O Citius e o abuso do poder
Permitir que um dos três poderes – neste caso o legislativo – possa simultaneamente gerir, administrar e controlar um sistema informático com dados tão sensíveis como estes é, em última análise, abrir a porta ao totalitarismo
Mas apesar dos aspectos que tornam (quase) simétricos os efeitos do funcionamento destes dois sistemas operativos, há uma particularidade no Citius que dá bem a medida da delicadeza da sua gestão: a natureza confidencial dos dados que circulam nas suas entranhas. Imagine-se a diversidade de processos judiciais, de investigações em curso, a amplitude de arguidos e testemunhas, a sensibilidade dos depoimentos. Imagine-se uma falha na segurança, uma estrada aberta para o acesso indevido a este material. Imagine-se como gente sem escrúpulos pode tirar partido das informações recolhidas… O Citius não se limita a mexer com as vidas das pessoas, uma falha no seu funcionamento pode arrasar reputações.

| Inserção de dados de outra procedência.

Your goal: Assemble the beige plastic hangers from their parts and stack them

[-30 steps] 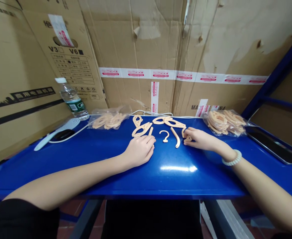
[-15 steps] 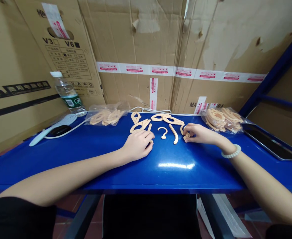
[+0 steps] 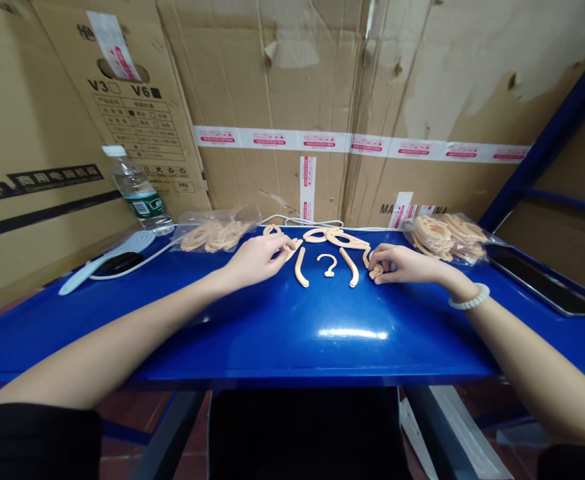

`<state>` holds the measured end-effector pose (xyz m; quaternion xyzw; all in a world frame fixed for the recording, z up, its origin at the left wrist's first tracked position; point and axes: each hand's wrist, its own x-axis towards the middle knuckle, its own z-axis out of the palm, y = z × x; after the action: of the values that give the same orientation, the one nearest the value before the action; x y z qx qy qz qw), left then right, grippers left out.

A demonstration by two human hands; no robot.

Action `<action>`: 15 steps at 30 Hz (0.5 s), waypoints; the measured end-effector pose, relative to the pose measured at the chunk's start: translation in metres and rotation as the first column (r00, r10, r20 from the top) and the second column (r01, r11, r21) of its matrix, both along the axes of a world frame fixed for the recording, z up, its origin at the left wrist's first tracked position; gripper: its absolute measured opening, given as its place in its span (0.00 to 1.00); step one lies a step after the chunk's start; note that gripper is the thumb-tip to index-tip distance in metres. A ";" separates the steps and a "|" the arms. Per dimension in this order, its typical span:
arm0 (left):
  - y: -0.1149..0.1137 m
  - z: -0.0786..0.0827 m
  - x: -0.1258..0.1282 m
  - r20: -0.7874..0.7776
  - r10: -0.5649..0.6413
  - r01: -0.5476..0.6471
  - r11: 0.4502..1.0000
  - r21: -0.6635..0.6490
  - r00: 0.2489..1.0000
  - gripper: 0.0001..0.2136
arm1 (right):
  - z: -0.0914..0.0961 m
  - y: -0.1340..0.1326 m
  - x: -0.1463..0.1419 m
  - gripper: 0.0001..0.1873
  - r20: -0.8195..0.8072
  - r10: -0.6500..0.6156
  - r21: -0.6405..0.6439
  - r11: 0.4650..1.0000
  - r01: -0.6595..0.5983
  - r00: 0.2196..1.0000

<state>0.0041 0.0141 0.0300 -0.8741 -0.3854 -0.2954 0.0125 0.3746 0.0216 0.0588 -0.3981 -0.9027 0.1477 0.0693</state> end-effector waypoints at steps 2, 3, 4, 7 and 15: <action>0.013 0.007 -0.012 -0.034 -0.071 0.070 0.997 -0.022 0.997 0.12 | 0.002 -0.001 -0.001 0.19 -0.093 -0.008 0.053 0.998 0.013 0.996; 0.019 0.009 -0.017 -0.045 -0.088 0.086 0.995 -0.043 0.995 0.12 | 0.003 -0.001 -0.002 0.18 -0.150 -0.011 0.102 0.994 0.027 0.989; 0.024 0.010 -0.021 -0.061 -0.103 0.099 0.993 -0.064 0.993 0.12 | 0.003 -0.001 -0.002 0.18 -0.204 -0.011 0.156 0.987 0.044 0.979; 0.032 0.008 -0.027 -0.101 -0.095 0.086 0.992 -0.098 0.990 0.12 | 0.001 0.000 -0.004 0.16 -0.288 -0.005 0.272 0.958 0.086 0.958; 0.033 -0.023 -0.016 -0.262 0.143 -0.153 0.988 -0.021 0.955 0.18 | -0.006 -0.003 -0.015 0.12 -0.326 0.035 0.334 0.939 0.081 0.945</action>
<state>-0.0117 0.0467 0.0072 -0.8740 -0.4508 -0.1687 0.0669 0.3597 0.0187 0.0528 -0.3606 -0.8856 0.0514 0.2881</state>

Há poucas semanas atrás, o congresso dos juízes abordou a questão. Uma magistrada denunciou o facto de a gestão de dados do Citius estar sob a alçada de um organismo dependente do Ministério da Justiça, quando a lei obriga, desde 2009, a que seja o Conselho Superior da Magistratura a cumprir esse papel. Percebe-se perfeitamente a preocupação dos juízes. A possibilidade de um Governo – qualquer Governo - dispor de um manancial de informação desta natureza é extremamente perigoso. Por um lado, porque como diz Maria José Costeira, secretária-geral da Associação Sindical dos Juízes Portugueses, «esta situação deixa o poder judicial cativo do poder político» na medida em que sentem o peso de uma constante observação e avaliação das suas decisões. Por outro, porque há suspeitas fundadas sobre a violação constitucional do princípio da separação de poderes. Desde Montesquieu, com o seu decisivo contributo para a arquitectura dos modernos estados de Direito, que estes se definem justamente pela forma equilibrada como funcionam os três poderes – executivo, legislativo e judicial. Ora, permitir que um destes pilares, neste caso o legislativo, possa gerir, administrar e controlar um sistema informático com dados tão sensíveis como estes, é abrir a porta ao abuso, à manipulação e, no extremo, ao totalitarismo.